Underweight, normal body weight ,Body Mass Index (BMI) < 25 kg^m2
Obese or morbidly obese (BMI > 30 kg/m2)
Diagnosis with type 1 or type 2 diabetes mellitus, hypothyroidism, hyperthyroidism, liver disease, renal dysfunction, cardiovascular diseases, androgen-secreting tumor, Cushing syndrome, congenital adrenal hyperplasia, hyperprolactinemia, and/or virilism.
Known history or presence of food allergies or intolerance (e.g dairy products or gluten-containing foods), or any known condition that could interfere with the absorption, distribution, metabolism, or excretion of drugs.
History of drug or alcohol abuse, smoking of 10 cigarettes or more (or equivalent) per day.
Participants who took medications known to affect metabolic parameters, such as metformin and corticosteroid drugs, vitamin D and calcium.
Adequate dietary intake of vitamin D (600 IU/day or 15μg/day or more).
Participation in another clinical or bioequivalence study within 90 days prior to the start of this study period.
Participants with abnormal Electrocardiogram (ECG).

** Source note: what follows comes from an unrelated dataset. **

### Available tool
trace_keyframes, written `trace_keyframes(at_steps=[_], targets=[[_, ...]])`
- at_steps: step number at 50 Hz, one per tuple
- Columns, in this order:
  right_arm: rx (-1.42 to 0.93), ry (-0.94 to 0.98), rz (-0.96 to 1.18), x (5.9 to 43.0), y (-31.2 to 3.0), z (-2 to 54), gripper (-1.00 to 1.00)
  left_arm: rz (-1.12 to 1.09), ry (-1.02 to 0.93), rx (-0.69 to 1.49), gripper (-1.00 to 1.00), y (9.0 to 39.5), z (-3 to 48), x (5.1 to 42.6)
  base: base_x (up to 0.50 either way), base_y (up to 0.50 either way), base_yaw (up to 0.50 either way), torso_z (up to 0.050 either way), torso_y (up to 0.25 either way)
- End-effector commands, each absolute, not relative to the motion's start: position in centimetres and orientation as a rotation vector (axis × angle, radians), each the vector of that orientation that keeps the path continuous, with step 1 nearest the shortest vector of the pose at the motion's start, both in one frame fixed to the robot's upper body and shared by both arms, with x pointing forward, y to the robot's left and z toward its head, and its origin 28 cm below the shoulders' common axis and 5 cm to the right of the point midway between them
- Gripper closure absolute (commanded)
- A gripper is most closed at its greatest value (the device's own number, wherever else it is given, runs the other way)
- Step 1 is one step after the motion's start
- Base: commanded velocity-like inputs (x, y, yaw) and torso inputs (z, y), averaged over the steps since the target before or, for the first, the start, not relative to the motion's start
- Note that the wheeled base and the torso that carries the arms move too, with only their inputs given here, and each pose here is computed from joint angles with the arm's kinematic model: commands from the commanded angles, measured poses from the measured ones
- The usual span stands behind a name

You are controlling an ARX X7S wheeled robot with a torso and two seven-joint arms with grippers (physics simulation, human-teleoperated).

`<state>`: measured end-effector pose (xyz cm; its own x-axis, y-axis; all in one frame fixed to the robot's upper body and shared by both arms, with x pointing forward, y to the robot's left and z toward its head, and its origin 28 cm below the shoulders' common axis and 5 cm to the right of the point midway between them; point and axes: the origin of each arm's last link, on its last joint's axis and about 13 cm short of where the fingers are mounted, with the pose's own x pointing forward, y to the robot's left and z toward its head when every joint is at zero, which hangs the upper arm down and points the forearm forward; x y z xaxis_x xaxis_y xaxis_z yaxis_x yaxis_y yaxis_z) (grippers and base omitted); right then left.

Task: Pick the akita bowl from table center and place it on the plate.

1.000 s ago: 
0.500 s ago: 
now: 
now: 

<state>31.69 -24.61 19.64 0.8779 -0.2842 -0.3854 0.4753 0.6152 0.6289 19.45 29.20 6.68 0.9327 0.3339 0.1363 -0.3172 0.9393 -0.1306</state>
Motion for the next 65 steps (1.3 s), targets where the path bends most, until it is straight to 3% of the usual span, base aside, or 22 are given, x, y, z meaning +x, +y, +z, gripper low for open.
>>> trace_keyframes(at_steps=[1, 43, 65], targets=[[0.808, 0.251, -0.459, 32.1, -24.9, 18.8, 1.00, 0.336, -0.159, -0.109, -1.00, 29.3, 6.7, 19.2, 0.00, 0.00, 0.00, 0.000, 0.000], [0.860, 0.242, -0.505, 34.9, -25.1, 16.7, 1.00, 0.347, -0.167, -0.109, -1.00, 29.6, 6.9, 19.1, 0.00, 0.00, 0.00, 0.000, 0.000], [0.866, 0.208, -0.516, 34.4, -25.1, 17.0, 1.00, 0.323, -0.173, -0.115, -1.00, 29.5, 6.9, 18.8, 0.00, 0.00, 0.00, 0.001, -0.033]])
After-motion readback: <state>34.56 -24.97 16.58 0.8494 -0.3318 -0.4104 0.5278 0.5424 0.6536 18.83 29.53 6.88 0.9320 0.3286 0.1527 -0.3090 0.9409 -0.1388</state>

Participants with any abnormal laboratory results excluding [ 25(OH)D, Creatinine (Cr), Calcium (Ca), phosphorus (PO4), C-reactive protein(CRP) , triglyceride , High Density Lipoprotien Cholesterol (HDL-C), Low Density Lipoprotien Cholesterol (LDL-C), total cholesterol (TC)/HDL-C ratio, fasting insulin , fasting blood glucose, oral glucose tolerance test, impaired glucose tolerance, Progesterone, total testosterone, sex hormone binding globulin, parathyroid hormone and free androgen index].